Transcribe, exactly and in full, every line from the one including "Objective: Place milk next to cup" to the end of the listing.

PROVIDED DATA:
◇ ◇ ◇

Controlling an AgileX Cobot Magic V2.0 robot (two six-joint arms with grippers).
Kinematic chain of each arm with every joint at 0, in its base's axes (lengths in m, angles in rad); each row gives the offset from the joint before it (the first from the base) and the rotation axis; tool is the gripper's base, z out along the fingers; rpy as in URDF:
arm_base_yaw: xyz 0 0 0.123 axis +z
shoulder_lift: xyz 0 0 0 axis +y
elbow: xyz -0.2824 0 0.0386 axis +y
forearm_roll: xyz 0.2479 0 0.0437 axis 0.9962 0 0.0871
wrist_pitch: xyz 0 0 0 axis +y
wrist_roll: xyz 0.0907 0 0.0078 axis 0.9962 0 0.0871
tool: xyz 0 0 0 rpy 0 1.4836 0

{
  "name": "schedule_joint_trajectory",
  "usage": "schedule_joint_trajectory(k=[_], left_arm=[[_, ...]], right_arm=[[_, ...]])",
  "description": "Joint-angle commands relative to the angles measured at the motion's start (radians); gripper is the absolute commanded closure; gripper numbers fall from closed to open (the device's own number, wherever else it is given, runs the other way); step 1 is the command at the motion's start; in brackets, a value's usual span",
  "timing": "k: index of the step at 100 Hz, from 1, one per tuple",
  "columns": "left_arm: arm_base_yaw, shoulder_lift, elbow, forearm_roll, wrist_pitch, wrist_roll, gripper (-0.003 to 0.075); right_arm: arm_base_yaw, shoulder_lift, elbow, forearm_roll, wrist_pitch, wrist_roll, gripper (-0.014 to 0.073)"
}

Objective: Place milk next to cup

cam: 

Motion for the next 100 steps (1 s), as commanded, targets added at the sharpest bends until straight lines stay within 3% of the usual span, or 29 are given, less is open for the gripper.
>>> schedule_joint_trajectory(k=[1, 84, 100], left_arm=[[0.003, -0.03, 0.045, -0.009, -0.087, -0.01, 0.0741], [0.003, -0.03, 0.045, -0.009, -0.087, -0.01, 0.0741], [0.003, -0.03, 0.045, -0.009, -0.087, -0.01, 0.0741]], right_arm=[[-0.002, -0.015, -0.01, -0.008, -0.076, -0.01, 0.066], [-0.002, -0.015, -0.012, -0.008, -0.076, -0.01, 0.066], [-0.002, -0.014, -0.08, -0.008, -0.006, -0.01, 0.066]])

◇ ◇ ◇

OUTPUT BELOW:
Objective: Place milk next to cup

cam: 

Motion for the next 100 steps (1 s), as commanded, targets added at the sharpest bends until straight lines stay within 3% of the usual span, or 29 are given, less is open for the gripper.
>>> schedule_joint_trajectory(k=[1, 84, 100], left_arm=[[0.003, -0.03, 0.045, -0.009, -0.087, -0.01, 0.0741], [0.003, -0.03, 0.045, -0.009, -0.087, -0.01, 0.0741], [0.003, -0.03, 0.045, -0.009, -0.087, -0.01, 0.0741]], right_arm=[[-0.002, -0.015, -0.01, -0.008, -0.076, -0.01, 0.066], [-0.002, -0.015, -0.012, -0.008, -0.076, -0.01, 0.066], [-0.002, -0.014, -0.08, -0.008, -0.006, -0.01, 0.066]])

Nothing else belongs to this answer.